**TASK DIRECTIONS:** Go to the line that contains "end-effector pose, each" and extract it along with every line after it, exactly, through the end of the data below.

---------------

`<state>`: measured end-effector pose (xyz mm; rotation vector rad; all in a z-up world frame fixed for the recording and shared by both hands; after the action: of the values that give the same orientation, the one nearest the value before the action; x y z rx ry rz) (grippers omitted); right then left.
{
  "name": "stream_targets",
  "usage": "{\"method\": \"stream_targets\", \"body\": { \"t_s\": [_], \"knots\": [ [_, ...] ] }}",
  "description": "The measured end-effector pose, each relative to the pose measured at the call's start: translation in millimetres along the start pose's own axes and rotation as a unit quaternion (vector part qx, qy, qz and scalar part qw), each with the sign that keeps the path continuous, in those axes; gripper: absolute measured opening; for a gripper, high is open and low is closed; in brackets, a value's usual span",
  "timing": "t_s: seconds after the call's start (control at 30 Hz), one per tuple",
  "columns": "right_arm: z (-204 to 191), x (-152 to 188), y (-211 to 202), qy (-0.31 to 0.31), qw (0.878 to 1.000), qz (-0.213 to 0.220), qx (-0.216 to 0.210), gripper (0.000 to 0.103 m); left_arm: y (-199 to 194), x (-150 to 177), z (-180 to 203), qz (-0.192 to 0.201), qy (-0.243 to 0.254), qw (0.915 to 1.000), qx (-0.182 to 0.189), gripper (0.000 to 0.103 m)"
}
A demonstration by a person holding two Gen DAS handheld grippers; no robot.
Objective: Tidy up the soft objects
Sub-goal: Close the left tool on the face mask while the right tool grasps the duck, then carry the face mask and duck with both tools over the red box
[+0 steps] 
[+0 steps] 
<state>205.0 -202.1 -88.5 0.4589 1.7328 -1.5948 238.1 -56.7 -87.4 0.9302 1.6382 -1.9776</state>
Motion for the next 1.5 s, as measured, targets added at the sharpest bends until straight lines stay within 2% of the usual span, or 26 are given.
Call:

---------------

**SOLUTION FOR THIS PROBLEM:**
  "description": "The measured end-effector pose, each relative to the pose measured at the call's start: translation in millimetres along the start pose's own axes and rotation as a unit quaternion (vector part qx, qy, qz and scalar part qw), each with the sign that keeps the path continuous, in those axes; gripper: absolute measured opening; for a gripper, high is open and low is closed; in brackets, a value's usual span",
  "timing": "t_s: seconds after the call's start (control at 30 Hz), one per tuple",
  "columns": "right_arm: z (-204 to 191), x (-152 to 188), y (-211 to 202), qy (-0.31 to 0.31), qw (0.878 to 1.000), qz (-0.213 to 0.220), qx (-0.216 to 0.210), gripper (0.000 to 0.103 m); left_arm: y (-199 to 194), x (-150 to 177), z (-180 to 203), qz (-0.192 to 0.201), qy (-0.243 to 0.254), qw (0.915 to 1.000), qx (-0.182 to 0.189), gripper (0.000 to 0.103 m)"
}
A demonstration by a person holding two Gen DAS handheld grippers; no robot.
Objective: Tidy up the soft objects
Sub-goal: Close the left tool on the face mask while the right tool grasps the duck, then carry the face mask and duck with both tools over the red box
[+0 steps] 
[+0 steps] 
<state>205.0 -202.1 -88.5 0.4589 1.7328 -1.5948 238.1 -56.7 -87.4 0.9302 1.6382 -1.9776</state>
Motion for the next 1.5 s, as measured, targets added at the sharpest bends until straight lines stay within 2% of the usual span, or 26 are given.
Call:

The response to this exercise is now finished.